The buildings with federal leases that would soon end, the source said, include office space within the Rookery Building at 209 S. LaSalle St., 231 S. LaSalle, 224 S. Michigan Ave. and 175 W. Jackson Blvd.
More than 30 federal leases in Illinois are being targeted, including properties in Oakbrook Terrace, Lisle, Schiller Park, Downers Grove, Naperville and Tinley Park, the source added.
A GSA spokesperson in Chicago declined to detail the cuts that are being planned.
“GSA is reviewing all options to optimize our footprint and building utilization,” the spokesperson said in a statement to WBEZ. “GSA is actively working with our tenant agencies to assess their space needs and fully optimize the federal footprint, and we’ll share more information on specific savings and facilities as soon as we’re able.”
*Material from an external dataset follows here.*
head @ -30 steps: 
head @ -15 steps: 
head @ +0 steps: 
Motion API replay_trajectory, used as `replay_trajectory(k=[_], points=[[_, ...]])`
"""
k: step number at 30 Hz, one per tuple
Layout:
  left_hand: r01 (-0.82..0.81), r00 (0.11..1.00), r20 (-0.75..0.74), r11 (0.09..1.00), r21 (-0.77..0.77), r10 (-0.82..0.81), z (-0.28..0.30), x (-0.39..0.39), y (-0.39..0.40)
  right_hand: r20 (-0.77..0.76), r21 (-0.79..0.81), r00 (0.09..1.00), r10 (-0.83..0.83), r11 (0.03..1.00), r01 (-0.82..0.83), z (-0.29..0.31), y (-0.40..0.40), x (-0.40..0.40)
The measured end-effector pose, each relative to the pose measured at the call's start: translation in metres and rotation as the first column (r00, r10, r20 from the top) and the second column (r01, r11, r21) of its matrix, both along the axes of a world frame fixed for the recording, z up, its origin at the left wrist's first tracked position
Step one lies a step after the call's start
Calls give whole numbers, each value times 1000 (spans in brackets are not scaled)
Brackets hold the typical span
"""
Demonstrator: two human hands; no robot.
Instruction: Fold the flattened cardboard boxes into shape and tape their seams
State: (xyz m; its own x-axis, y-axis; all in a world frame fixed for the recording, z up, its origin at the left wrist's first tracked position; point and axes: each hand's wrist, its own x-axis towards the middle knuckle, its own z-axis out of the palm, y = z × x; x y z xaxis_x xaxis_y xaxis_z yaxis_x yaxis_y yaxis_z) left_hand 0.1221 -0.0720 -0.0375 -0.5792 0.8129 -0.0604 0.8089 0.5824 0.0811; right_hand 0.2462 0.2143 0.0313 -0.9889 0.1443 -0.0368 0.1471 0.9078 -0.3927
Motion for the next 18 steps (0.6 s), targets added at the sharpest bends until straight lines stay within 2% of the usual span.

Although some local elected officials in the largely Democratic state fear the closures will significantly diminish public access to government services, Cook County Republican leader and county Commissioner Sean Morrison said he believes the real estate moves directed by DOGE are garnering clear and bipartisan support from voters and taxpayers.
“The main crux of this whole thing is the use of taxpayer money,” Morrison said. “This has happened over the last 40 years, where there's been money spent in a wasteful manner.
“The whole DOGE movement is basically to cut generational waste that occurs on a yearly basis. They truly do believe that it's close to a trillion dollars in annual waste a year.”
Marcy Owens Test, group head of the Federal Lessor Advisory Group at CBRE, said she and other analysts are trying to get more information from administration officials about what exactly their plans are for the government’s real estate dealings.
The government’s 50% goal for reducing leases “would be a fairly dramatic cut, and that's why it's important to understand how the administration plans to get there,” she said. “Where's their process to get to that square footage reduction? And that's not clear yet.”
Owens Test noted the federal government already had been gradually reducing the total amount of commercial space it leases for more than a decade, under Republican and Democratic presidents. The leased space for federal offices is down about 13% since the peak in 2013, she said.
The office vacancy rate in Chicago was 24.4% at the end of last year, with another rise in vacancies in the final three months of 2024, according to CBRE.
Dan Mihalopoulos is an investigative reporter on WBEZ’s Government & Politics Team.